● TASK OBJECTIVE
Check every line of the records below for the string "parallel" and copy the ones that have it.

● TASK DATA
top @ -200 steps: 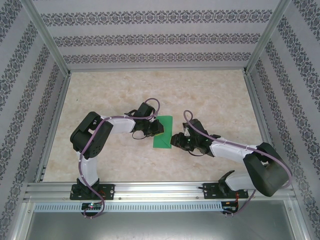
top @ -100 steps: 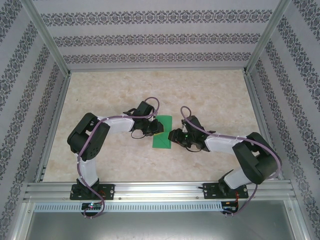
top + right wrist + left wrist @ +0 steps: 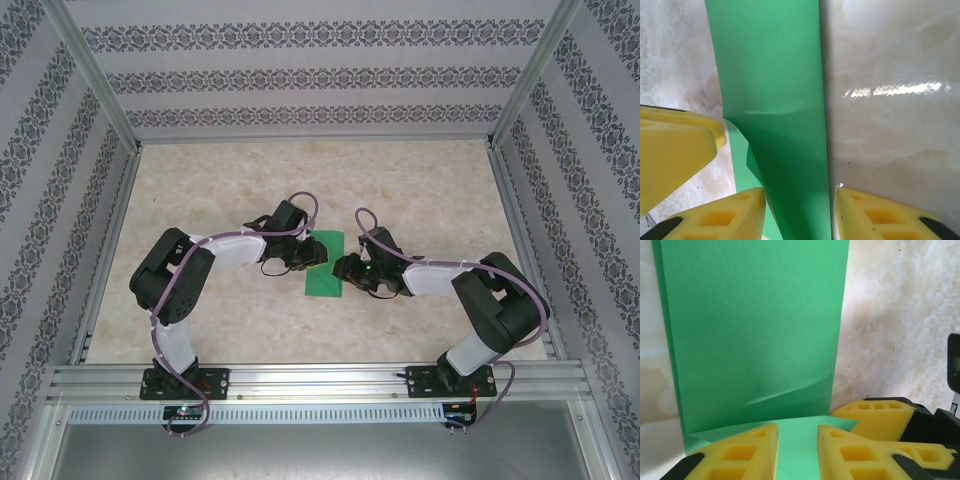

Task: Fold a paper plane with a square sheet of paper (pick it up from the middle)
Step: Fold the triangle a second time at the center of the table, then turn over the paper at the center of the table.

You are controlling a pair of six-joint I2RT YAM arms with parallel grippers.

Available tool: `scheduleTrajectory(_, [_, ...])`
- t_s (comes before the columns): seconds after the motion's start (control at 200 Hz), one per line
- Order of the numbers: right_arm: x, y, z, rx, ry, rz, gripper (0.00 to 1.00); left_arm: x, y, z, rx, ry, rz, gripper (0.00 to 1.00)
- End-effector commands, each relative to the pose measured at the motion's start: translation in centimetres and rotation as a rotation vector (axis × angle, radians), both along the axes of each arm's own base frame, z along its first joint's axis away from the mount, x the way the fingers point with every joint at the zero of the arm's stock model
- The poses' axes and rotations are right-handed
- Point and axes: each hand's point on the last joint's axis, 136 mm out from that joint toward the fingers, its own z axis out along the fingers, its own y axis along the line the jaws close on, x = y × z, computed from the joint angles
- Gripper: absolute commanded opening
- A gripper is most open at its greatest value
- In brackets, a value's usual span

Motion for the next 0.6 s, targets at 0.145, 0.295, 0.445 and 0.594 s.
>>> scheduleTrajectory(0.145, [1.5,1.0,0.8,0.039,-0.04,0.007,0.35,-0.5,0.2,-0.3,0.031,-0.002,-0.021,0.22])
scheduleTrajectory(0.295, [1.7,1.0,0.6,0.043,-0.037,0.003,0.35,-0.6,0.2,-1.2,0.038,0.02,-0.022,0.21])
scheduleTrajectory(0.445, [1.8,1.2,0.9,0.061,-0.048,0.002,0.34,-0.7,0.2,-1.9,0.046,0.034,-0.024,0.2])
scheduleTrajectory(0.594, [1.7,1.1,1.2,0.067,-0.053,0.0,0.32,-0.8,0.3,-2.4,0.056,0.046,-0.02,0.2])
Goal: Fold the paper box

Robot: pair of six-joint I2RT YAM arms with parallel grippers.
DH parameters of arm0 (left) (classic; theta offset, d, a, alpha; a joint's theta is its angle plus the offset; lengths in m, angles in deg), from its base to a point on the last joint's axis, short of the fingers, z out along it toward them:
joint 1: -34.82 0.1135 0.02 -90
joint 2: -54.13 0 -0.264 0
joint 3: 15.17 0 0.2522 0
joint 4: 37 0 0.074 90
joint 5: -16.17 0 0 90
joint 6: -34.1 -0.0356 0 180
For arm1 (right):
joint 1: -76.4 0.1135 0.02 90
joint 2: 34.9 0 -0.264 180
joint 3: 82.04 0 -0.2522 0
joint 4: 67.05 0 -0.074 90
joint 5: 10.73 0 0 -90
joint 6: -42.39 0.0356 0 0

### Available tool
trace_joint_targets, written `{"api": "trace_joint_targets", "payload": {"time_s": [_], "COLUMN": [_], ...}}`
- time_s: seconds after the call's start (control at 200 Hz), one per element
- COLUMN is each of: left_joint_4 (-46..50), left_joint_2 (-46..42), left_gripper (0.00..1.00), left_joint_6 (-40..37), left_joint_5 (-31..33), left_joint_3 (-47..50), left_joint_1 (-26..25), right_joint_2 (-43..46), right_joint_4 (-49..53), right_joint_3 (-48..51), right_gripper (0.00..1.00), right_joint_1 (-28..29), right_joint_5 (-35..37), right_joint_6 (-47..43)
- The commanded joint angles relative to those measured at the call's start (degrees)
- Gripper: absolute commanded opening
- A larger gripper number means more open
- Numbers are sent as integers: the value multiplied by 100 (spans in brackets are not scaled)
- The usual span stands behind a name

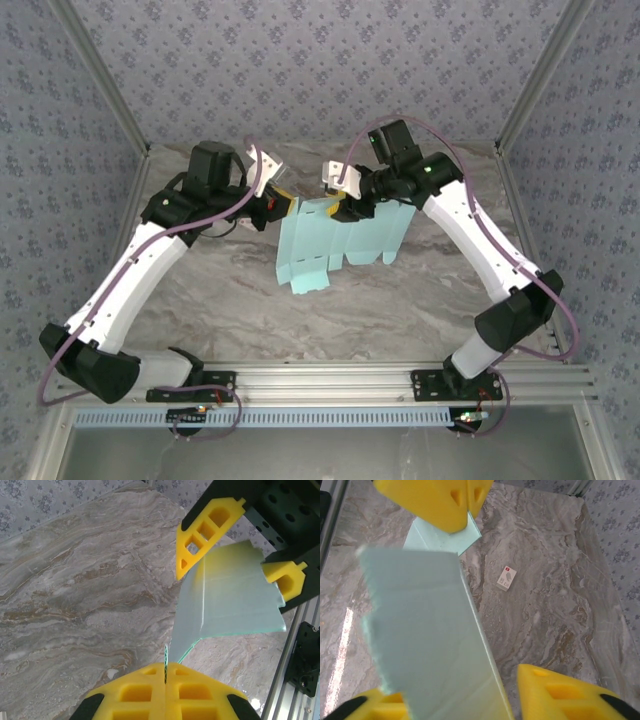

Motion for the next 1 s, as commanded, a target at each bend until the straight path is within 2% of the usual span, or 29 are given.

● ANSWER SECTION
You are controlling a pair of six-joint I2RT YAM arms with parallel grippers.
Robot: pair of six-joint I2RT YAM arms with parallel grippers.

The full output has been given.